--- Work instructions ---
Would you copy each line of the records that includes the word "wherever"?

Stored items from a collection
+++
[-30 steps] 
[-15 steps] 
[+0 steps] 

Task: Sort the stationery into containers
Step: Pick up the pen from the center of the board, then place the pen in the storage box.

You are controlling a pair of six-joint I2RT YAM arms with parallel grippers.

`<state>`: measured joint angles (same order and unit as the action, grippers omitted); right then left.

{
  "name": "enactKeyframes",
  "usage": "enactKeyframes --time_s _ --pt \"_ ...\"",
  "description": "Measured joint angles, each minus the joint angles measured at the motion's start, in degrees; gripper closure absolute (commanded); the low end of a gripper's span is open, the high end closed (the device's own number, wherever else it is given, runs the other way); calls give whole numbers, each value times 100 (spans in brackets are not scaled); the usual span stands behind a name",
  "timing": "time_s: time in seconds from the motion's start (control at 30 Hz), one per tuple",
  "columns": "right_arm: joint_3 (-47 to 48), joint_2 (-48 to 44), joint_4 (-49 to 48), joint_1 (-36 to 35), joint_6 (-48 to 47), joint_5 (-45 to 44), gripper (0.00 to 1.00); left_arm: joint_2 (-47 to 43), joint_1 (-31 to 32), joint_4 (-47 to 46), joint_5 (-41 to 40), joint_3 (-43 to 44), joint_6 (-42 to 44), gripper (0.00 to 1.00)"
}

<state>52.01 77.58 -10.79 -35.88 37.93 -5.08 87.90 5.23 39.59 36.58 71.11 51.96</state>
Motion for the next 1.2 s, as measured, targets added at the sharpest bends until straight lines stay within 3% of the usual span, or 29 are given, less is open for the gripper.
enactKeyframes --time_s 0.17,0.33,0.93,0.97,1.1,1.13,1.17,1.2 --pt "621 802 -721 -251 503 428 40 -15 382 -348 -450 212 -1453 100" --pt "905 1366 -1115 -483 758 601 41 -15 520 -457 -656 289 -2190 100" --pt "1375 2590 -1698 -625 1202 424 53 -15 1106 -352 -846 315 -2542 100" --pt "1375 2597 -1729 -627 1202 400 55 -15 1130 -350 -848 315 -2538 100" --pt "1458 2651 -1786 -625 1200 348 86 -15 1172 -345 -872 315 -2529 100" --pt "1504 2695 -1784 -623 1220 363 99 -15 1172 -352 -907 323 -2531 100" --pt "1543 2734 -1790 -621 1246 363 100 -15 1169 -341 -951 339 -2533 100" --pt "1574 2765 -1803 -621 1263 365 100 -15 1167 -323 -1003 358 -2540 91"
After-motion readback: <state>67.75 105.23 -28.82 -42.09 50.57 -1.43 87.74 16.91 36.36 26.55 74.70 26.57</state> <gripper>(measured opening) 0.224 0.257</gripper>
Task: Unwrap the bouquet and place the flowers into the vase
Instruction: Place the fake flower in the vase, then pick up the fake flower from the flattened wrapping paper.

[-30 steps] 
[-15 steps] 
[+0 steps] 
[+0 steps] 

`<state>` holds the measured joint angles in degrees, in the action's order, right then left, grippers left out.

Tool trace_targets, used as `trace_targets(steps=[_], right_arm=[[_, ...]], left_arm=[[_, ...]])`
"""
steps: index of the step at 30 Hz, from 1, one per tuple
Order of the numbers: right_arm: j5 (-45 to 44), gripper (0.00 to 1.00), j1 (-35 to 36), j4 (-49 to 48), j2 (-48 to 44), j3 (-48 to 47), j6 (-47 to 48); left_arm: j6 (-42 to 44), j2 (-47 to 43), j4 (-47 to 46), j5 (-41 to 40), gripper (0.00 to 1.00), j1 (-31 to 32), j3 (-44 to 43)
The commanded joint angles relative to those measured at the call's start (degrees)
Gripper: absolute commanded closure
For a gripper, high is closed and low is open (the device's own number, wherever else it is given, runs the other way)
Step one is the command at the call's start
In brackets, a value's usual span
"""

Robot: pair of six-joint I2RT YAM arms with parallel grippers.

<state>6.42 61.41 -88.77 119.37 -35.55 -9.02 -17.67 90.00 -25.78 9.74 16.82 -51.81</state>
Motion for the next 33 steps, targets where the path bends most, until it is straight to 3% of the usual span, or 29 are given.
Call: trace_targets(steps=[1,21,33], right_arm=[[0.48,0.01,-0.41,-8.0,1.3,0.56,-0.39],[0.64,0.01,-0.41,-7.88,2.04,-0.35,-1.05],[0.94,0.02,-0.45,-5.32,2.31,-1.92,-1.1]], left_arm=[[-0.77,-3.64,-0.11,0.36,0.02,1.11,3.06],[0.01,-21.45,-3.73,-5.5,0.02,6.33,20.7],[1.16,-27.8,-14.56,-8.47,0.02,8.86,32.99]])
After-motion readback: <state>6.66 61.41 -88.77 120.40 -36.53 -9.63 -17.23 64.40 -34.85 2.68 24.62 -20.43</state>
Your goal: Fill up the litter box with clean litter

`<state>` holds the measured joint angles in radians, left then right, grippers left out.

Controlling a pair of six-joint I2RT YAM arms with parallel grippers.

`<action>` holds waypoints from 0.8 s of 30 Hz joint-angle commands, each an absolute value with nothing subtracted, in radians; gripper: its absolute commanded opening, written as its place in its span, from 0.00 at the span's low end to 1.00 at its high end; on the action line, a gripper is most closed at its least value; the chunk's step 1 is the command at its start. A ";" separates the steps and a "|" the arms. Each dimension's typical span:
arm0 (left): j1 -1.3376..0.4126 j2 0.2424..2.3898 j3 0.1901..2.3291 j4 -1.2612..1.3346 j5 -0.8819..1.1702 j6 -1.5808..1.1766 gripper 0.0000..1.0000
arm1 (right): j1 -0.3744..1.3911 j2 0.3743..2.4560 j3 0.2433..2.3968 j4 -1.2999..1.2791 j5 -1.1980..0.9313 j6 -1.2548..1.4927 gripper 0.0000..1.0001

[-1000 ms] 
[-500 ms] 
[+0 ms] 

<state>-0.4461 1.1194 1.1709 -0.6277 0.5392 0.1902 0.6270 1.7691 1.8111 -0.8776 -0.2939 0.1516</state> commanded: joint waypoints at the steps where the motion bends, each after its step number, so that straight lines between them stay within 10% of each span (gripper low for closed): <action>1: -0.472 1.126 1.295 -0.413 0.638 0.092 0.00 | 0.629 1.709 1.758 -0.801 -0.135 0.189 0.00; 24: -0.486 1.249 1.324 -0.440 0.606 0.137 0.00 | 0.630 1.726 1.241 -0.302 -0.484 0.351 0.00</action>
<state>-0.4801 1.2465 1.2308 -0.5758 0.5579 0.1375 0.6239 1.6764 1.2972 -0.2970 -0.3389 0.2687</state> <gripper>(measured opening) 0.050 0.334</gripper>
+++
--- Task result ---
  "description": "Measured joint angles, each minus the joint angles measured at the motion's start, in degrees; gripper closure absolute (commanded); the low end of a gripper's span is open, the high end closed (the device's own number, wherever else it is given, runs the other way); calls give whole numbers, each value times 100 (spans in brackets are not scaled); the usual span stands behind a name",
For a gripper, high is closed and low is open (the device's own number, wherever else it is given, runs the other way)

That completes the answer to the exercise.